> PROBLEM TO SOLVE
Print out the data precisely as it appears here, with no pictures.

══════

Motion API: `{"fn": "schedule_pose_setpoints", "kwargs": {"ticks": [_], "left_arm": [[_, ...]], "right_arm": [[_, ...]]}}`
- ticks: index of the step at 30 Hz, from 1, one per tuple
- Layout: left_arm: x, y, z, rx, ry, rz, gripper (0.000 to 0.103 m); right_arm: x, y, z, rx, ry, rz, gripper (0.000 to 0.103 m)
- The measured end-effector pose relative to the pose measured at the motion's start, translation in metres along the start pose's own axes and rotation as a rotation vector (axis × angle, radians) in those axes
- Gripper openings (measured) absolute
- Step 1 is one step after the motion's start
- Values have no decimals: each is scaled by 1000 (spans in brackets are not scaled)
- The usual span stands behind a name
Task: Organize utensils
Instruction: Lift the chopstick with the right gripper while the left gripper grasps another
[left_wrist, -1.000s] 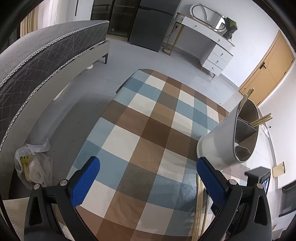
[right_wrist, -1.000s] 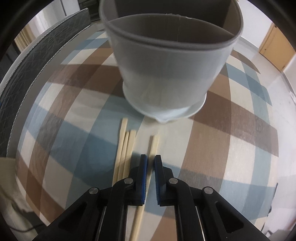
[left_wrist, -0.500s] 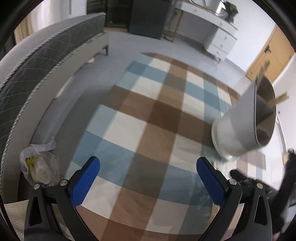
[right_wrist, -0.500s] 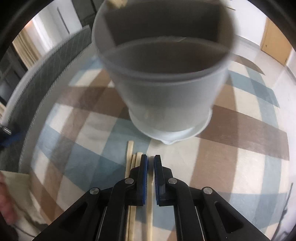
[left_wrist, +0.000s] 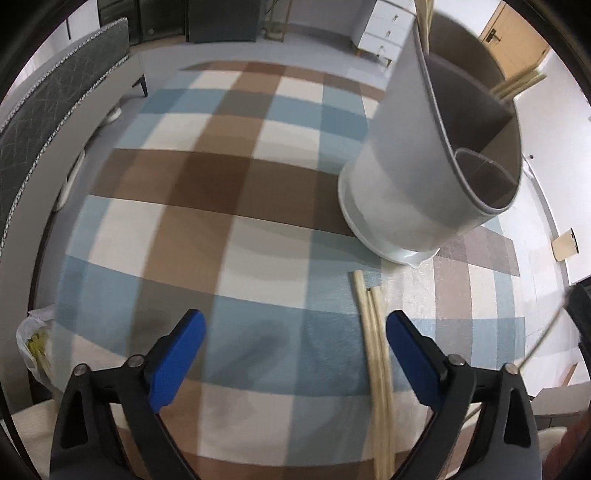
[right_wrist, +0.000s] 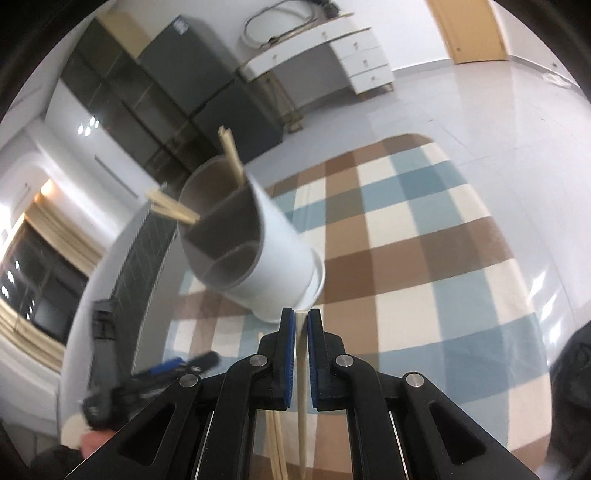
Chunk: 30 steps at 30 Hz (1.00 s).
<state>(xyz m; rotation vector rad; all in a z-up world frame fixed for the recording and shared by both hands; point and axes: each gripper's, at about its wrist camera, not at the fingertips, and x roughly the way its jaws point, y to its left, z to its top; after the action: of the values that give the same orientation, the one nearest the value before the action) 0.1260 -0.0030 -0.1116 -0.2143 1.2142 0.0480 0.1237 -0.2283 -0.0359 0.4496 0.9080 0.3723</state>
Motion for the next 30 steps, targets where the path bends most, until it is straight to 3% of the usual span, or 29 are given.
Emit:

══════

> ANSWER FOR THIS EXERCISE
Motion API: `{"fn": "schedule_pose_setpoints", "kwargs": {"ticks": [_], "left_arm": [[_, ...]], "right_arm": [[_, ...]]}}`
- ticks: index of the step at 30 Hz, from 1, one per tuple
- Layout: left_arm: x, y, z, rx, ry, rz, gripper (0.000 to 0.103 m); right_arm: x, y, z, rx, ry, rz, gripper (0.000 to 0.103 m)
- The measured end-effector pose relative to the pose measured at the motion's start, translation in metres along the start pose's own axes and rotation as a rotation vector (axis × angle, radians) in those axes
- Gripper openings (measured) absolute
- Step 1 is one step after the motion's start
- Values have no decimals: each is scaled by 1000 (spans in brackets are not scaled)
- The usual span stands behind a name
Task: Organize utensils
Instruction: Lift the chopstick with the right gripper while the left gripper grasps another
[left_wrist, -1.000s] 
[right_wrist, -1.000s] 
[left_wrist, -0.500s] 
[right_wrist, -0.500s] 
[left_wrist, +0.000s] 
[right_wrist, +0.000s] 
Chunk: 30 steps at 30 Hz (1.00 s).
<state>(xyz m; rotation vector rad; all in a z-up world frame fixed for the recording and shared by both hands; point and axes: each gripper's, at about its wrist camera, not at the fingertips, and x roughly the way its jaws point, y to its left, z to its top; after the action: of the values that give the same orientation, the one nearest the value before the action) 0.1260 -0.0030 -0.1116 -0.2143 1.2142 0.0480 0.1237 -0.2283 -0.0359 0.4496 0.9080 0.3723</state>
Motion for the next 30 steps, targets where the path bends most, until it is straight to 3% of the usual span, or 29 are given.
Emit:

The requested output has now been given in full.